Вадим не понимал, что с ним происходило. Почему сверстники так пугают его? Почему их детские забавы порождают столь ужасные видения в его сознании? Ему все чаще казалось, что за ним по пятам идет смерть, и это ее дыхание он так явственно чувствует. Мальчик все чаще оставался один — так ему было куда легче. Он бродил по лугам своего отца, забредал в редкие леса Пустоши, а иногда брал лошадей и уезжал к небольшой речке Кьеле, чтобы искупать своих любимцев. С лошадьми Вадим ощущал себя намного лучше, чем с людьми. Рядом с этими животными он чувствовал себя спокойным, благородным, чистым, как слеза. И лишь близлежащий Барндом стоял за спиной подобно тяжкой ноше, которую он должен нести.
Он частенько приходил на заводь Кьеле, пересыхающий рукав которой давно уже превратился в заросшее тиной озерцо, и смотрел в темную зеленую воду. Иногда он бросал в стоячую мертвую воду камни, и зеленые водоросли колыхались в глубине, словно руки, пытающиеся схватить свою добычу. Мальчика гипнотизировали эти клубы зеленого тумана, лежащего на дне озера. Он мог часами не сводить глаз с притягательной глубины. Ему казалось, что там, на дне этого озера, царит настоящий покой. Там всегда тепло и уютно, там не нужно быть никаким — ни обычным, ни странным — там можно просто быть, просто лежать на дне и быть мальчиком, который лежит на дне. Это казалось очень странным и простым. И какое-то время Вадим даже верил в то, что существовать на дне озера даже лучше, чем существовать в вони механического городка Барндома.

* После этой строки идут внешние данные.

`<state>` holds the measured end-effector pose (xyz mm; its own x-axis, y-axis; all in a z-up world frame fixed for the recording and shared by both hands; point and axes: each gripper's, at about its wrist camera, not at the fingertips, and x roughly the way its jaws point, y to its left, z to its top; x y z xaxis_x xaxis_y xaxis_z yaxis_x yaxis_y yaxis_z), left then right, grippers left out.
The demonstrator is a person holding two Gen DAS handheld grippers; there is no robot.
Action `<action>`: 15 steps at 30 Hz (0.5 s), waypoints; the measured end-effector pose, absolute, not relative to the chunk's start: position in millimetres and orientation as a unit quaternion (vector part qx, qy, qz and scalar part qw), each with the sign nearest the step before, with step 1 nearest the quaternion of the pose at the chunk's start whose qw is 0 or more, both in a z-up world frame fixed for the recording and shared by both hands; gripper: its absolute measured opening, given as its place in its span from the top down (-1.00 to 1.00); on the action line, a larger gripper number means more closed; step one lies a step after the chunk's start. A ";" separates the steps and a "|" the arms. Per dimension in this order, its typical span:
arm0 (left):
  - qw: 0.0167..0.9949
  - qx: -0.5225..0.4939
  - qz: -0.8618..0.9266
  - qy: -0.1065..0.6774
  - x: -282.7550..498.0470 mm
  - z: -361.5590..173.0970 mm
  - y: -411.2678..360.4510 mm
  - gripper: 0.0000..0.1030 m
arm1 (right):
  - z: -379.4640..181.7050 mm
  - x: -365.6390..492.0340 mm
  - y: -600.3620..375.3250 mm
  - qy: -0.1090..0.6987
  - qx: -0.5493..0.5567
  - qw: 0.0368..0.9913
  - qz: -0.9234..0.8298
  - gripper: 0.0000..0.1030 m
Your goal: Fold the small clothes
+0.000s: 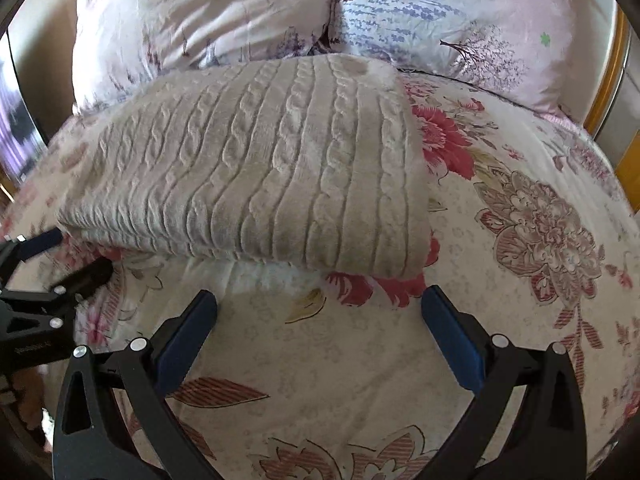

Вадим брал палочку и писал на слежавшемся темном песке:
«Город.
Плохое — Тим, черные змеи
Отец Марика, кислятина
Эймар, сладковато, словно кровь…»
Скоро Вадим осознал, что источником всех его странных ощущений является… нос. Он мог улавливать множество запахов, которые оказывали на мальчика столь мощное воздействие, словно бы весь мир вставал с ног на голову по одному его слову. Он воспринимал запахи всем своим существом. Нельзя было сказать, что все остальное тело Вадима молчало. Просто нюх мальчика был именно тем чувством, которое впускало в него некий иной мир. Это словно замочная скважина, через которую в его нутро проникало некое новое пространство, позволяющее ему по-новому взглянуть на мир. И когда он находился среди сверстников, он ощущал никем не уловимые запахи жестокости и злобы. Он поражался той агрессии, которой были наполнены сердца детей, всего лишь маленьких жителей огромной Пустоши.
Вадим мог долго писать на песке, составляя список самых неприятных запахов поселка. Ему сложно было давать названия тем запахам, что он улавливал в воздухе. Он еще слабо в них разбирался и мог лишь подбирать самые приблизительные, порой странные сравнения. Вроде «запаха ржавых гвоздей» или «вонищи красных огурцов». Вряд ли кто-либо, прочитавший эти сравнения, смог бы даже представить себе подобные запахи. Единственным мальчишкой, который не отпугивал Вадима своими жуткими видениями, был Клаус, сын местного полицейского. Однако отец у Клауса был очень жестким человеком, и не давал сыну спуску. В те редкие дни, когда его отпускали гулять, куда ему вздумается, Вадим приводил Клауса к мертвому озеру, рассказывал о страшных запахах и своих видениях. Только ему он мог рассказать все. И Клаус слушал друга с открытым ртом, а после клялся, что не расскажет такие страсти никому из своих знакомых, даже родителям и даже отцу, который всегда достает ремень, как только заподозрит, что его обманывают или что-то скрывают.